Louisiana Medicaid Management Information Systems (LA MMIS) Batch Pharmacy Encounters Companion Guide. Version 1.8 Louisiana Medicaid Management Information Systems (LA MMIS) Batch Pharmacy Encounters Companion Guide Version 1.8 Molina Medicaid Solutions and the Louisiana Department of Health and Hospitals Proprietary

More information

Payer Sheet. Medicare Part D Other Payer Amount Paid

Payer Sheet. Medicare Part D Other Payer Amount Paid Payer Sheet Medicare Part D Other Payer Amount Paid Table of Contents HIGHLIGHTS Updates, Changes & Reminders PART 1: GENERAL INFORMATION Pharmacy Help Desk Information PART 2: BILLING TRANSACTION / SEGMENTS

More information

MedImpact D.0 Payer Sheet Commercial Processing Publication Date: June 15, NCPDP VERSION D CLAIM BILLING...2

MedImpact D.0 Payer Sheet Commercial Processing Publication Date: June 15, NCPDP VERSION D CLAIM BILLING...2 TABLE OF CONTENTS 1. NCPDP VERSION D CLAI BILLING...2 1.1 GENERAL INFORATION FOR PHARACY PROCESSING... 2 1.2 PROCESSING NOTES:... 2 1.2.1 Reversals... 2 1.2.2 Reversals of COB claims... 3 1.2.3 Transaction

More information

EnvisionRxOptions Part D D.Ø Payer Sheet

EnvisionRxOptions Part D D.Ø Payer Sheet EnvisionRxptions Part D D.Ø heet GENERAL INFRMATIN Name: ENVIIN/RX PTIN Revision Date: 12/12/2017 Plan Name/Group Name: AmWIN- QHP BIN: Ø14848 PCN: MEDD BIN: Ø15185 PCN: Plan Name/Group Name: AmWINRx (Effective

More information

Payer Sheet. Medicare Part D Other Payer Patient Responsibility

Payer Sheet. Medicare Part D Other Payer Patient Responsibility Payer Sheet Medicare Part D Other Payer Patient Responsibility Table of Contents HIGHLIGHTS Updates, Changes & Reminders... 3 PART 1: GENERAL INFORMATION... 4 Pharmacy Help Desk Information... 4 PART 2:

More information

Payer Sheet. Medicare Part D Other Payer Patient Responsibility

Payer Sheet. Medicare Part D Other Payer Patient Responsibility Payer Sheet Medicare Part D Other Payer Patient Responsibility Table of Contents HIGHLIGHTS Updates, Changes & Reminders... 3 PART 1: GENERAL INFORMATION... 4 Pharmacy Help Desk Information... 4 PART 2:

More information

Payer Sheet. Medicare Part D Primary Billing & MSP (Medicare as Secondary Payer)

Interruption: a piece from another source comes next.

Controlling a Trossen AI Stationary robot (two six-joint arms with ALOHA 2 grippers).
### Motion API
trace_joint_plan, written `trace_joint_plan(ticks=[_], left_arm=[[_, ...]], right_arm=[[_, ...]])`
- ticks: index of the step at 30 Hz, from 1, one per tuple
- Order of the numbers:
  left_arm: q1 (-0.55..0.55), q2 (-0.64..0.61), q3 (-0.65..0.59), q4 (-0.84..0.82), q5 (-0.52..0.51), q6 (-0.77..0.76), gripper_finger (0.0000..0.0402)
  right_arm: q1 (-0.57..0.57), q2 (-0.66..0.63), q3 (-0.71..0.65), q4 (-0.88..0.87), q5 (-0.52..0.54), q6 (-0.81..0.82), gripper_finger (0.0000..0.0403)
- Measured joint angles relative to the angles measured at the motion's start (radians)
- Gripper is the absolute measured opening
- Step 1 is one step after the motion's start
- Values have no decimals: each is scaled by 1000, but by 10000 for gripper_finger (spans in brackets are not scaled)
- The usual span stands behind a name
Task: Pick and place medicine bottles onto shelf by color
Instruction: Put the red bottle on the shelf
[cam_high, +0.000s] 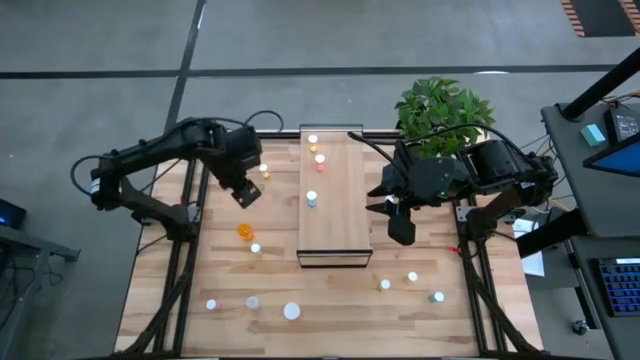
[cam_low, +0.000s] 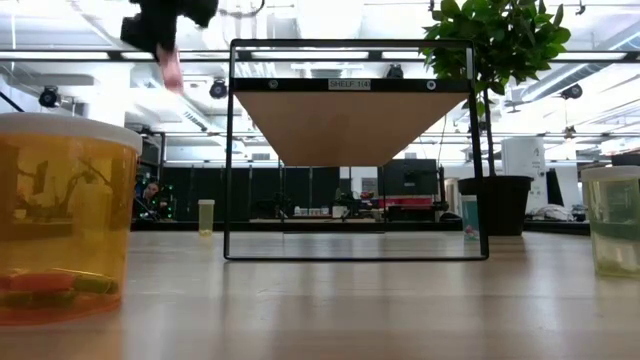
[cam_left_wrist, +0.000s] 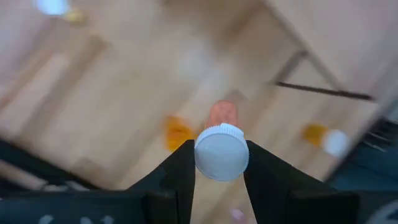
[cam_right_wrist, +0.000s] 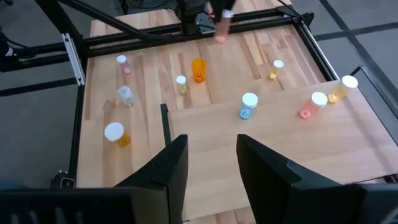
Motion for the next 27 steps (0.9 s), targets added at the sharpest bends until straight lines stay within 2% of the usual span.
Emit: trace_joint_plan(ticks=[6,12,16,19,27], left_arm=[[-223,60,160,1,16,-101,99],[-382,205,362,3,12,-135,99],[-407,315,481,2,-6,-100,99],[-407,388,540,2,-60,-45,99],[-394,545,587,1,-184,117,99]], right_arm=[[0,0,0,0,0,-16,128],[0,0,0,-1,-2,-39,128],[0,0,-1,-5,-2,-48,128],[0,0,-1,-12,-3,-52,128],[0,-1,-3,-33,-6,-54,128]])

Payer Sheet. Medicare Part D Primary Billing & MSP (Medicare as Secondary Payer) Payer Sheet Medicare Part D Primary Billing & MSP (Medicare as Secondary Payer) Table of Contents HIGHLIGHTS Updates, Changes & Reminders... 3 PART 1: GENERAL INFORMATION... 4 Pharmacy Help Desk Information...

More information

TELECOMMUNICATION VERSION 5 QUESTIONS, ANSWERS AND EDITORIAL UPDATES

TELECOMMUNICATION VERSION 5 QUESTIONS, ANSWERS AND EDITORIAL UPDATES TELECOMMUNICATION VERSION 5 QUESTIONS, ANSWERS AND EDITORIAL UPDATES DOCUMENTATION November 2Ø1Ø National Council for Prescription Drug Programs 924Ø East Raintree Drive Scottsdale, AZ 8526Ø Phone: (48Ø)

More information

emedny Prospective Drug Utilization Review/ Electronic Claims Capture and Adjudication ProDUR/ECCA Provider Manual

emedny Prospective Drug Utilization Review/ Electronic Claims Capture and Adjudication ProDUR/ECCA Provider Manual STATE OF NEW YORK (NYS) DEPARTMENT OF HEALTH (DOH) emedny Prospective Drug Utilization Review/ Electronic Claims Capture and Adjudication ProDUR/ECCA Provider Manual December 21, 2017 Version 2.34 December

More information

Payer Sheet. Medicare Part D Primary Billing & MSP (Medicare as Secondary Payer)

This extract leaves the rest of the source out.